いまの世論を見ていると、こんな法律すら通ってしまいそうな気がします。困っている人を助けよう。金を持っている人が助けるべきだ。ひとつひとつは正しい理屈が、全体的な暴走を生みかねない。そんな雰囲気が国全体を覆っています。

国に対して都市封鎖を求める声がここまで多いことに驚いています。移動=私権を国が制限することがどれほど危険なことなのか理解ができない。自分の考えが正しいことに疑いを抱かず、国はかくあるべきと思い込み、自分と違う意見を抑え込むことが正義だと信じる。もはや二次大戦前の軍部と同レベルの考え方です。

移動の自由は個人の権利。それは思想や財産と同じものです。それを国に制限させることを望んで声を上げる民衆。この次は正義の名のもとに他人の財産や自由を制限することを求めるのでしょう。出来の悪い小説を読んでいるようですがこれがいま日本で起きている現実です。

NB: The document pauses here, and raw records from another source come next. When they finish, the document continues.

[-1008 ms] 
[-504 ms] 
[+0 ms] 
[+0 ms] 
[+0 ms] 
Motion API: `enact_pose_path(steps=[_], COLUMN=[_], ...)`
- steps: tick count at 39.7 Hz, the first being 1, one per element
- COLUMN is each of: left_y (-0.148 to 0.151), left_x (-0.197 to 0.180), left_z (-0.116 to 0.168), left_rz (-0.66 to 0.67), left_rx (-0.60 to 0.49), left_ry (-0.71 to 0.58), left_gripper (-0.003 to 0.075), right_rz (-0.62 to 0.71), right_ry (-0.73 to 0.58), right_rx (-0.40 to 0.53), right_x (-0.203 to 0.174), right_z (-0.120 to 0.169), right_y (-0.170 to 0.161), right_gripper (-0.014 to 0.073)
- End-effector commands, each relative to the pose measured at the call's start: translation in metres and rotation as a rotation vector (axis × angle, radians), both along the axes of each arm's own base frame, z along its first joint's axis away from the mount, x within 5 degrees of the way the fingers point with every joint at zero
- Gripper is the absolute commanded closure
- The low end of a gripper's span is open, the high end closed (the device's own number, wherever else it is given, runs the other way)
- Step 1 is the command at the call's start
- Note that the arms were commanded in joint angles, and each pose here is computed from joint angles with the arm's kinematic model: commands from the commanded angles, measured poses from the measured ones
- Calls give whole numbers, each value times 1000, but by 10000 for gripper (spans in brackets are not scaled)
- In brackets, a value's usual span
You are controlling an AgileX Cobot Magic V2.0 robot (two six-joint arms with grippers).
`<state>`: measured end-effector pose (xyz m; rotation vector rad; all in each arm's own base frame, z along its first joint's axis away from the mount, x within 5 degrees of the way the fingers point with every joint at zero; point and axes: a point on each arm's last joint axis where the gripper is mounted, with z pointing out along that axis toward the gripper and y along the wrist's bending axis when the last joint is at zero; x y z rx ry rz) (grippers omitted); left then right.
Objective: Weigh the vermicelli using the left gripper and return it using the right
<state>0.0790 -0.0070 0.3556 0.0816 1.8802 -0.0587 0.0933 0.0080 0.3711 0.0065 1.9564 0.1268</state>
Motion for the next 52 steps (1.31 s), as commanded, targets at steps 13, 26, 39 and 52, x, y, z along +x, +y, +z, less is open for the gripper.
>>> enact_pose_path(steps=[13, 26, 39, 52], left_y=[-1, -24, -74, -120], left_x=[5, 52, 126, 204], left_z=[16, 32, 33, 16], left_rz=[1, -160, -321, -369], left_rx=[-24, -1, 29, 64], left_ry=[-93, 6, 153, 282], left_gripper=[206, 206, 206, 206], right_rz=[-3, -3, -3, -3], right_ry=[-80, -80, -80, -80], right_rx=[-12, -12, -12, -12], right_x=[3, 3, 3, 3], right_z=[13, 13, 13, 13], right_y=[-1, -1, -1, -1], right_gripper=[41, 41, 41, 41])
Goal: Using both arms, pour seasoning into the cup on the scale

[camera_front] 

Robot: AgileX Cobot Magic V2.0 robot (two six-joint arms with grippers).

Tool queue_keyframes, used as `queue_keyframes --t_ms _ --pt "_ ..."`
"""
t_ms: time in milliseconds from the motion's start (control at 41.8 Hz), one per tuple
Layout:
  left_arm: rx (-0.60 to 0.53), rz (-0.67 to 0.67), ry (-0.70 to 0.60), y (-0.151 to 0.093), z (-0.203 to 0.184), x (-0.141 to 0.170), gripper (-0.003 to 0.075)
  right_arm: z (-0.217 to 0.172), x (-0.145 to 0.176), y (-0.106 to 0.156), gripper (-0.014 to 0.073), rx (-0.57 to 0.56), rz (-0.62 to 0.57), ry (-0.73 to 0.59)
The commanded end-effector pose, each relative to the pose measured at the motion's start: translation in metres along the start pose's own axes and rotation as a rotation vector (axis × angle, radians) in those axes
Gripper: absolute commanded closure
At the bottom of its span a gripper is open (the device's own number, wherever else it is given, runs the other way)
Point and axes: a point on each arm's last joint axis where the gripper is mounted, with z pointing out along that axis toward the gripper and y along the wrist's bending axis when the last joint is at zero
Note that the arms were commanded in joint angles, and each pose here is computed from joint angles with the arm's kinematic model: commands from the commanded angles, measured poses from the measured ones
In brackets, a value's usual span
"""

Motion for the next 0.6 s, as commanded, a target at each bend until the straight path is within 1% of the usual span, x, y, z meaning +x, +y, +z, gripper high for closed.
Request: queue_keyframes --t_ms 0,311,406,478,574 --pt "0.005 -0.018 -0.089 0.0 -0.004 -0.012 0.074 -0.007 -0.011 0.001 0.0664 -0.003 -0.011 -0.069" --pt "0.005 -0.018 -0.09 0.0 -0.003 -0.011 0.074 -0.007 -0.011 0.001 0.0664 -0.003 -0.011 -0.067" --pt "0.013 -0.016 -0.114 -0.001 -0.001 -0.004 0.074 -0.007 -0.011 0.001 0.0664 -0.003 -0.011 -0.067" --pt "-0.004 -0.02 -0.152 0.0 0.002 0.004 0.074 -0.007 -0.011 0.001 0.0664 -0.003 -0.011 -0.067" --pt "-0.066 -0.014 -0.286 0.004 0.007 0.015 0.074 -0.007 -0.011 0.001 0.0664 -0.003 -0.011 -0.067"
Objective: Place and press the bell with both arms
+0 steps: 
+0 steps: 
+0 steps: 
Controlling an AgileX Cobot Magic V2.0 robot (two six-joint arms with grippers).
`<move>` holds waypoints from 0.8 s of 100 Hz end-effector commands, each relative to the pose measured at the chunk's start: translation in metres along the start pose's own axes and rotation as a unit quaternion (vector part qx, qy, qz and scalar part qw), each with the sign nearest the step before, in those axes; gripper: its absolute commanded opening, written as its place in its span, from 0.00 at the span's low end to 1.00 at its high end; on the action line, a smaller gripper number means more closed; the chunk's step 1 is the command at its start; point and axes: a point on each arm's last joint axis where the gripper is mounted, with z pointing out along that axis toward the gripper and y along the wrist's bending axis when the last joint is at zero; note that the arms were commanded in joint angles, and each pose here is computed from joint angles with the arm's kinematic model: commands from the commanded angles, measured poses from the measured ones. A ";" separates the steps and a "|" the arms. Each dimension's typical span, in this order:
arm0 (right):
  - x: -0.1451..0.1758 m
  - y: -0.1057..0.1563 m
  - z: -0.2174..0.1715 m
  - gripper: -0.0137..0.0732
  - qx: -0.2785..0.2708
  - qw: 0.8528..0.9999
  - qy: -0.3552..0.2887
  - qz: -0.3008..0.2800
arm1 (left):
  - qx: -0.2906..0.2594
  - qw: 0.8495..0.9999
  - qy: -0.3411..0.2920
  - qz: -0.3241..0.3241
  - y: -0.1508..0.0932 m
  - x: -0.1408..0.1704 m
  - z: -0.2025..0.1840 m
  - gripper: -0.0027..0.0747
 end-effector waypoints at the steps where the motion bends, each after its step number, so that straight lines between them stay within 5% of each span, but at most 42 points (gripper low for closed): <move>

国家権力による私権の制限は憲法によって抑え込まれるべきである。この憲政の考え方は絶対君主制のもとので多くの犠牲を経て、やっと人民が手に入れ、法制度に組み込まれたものです。フランスではフランス革命で、アメリカでは独立戦争を経て、日本の場合は二次大戦で多くの犠牲を出しではじめて手に入れることができました。そこに払った犠牲はCOVID-19の比ではありません。

権力による私権の制限を受けた経験のある人は、後世の我々に憲政の大切さを伝えてくれています。例えば司馬遼太郎のほとんどの小説には二次大戦のときの軍部の愚かしさが書かれています。その小説の舞台が戦国時代であろうが江戸時代であろうが、彼は昭和の軍部が起こした問題を書いて我々に学ぶ機会を与えてくれています。でも、現代の人間は彼の本を読まない。学ぼうとせず、感情と理論の区別すらつかなくなっていく。

人間や国家が容易に狂うことは歴史が証明しています。それを避けるために人間は学ぶ。でもいまは学ぶことをやめた人たちが幼稚な正義を振りかざして声をあげています。学ばない者の正義はもはや狂気。この流れが変わることを願うばかりです。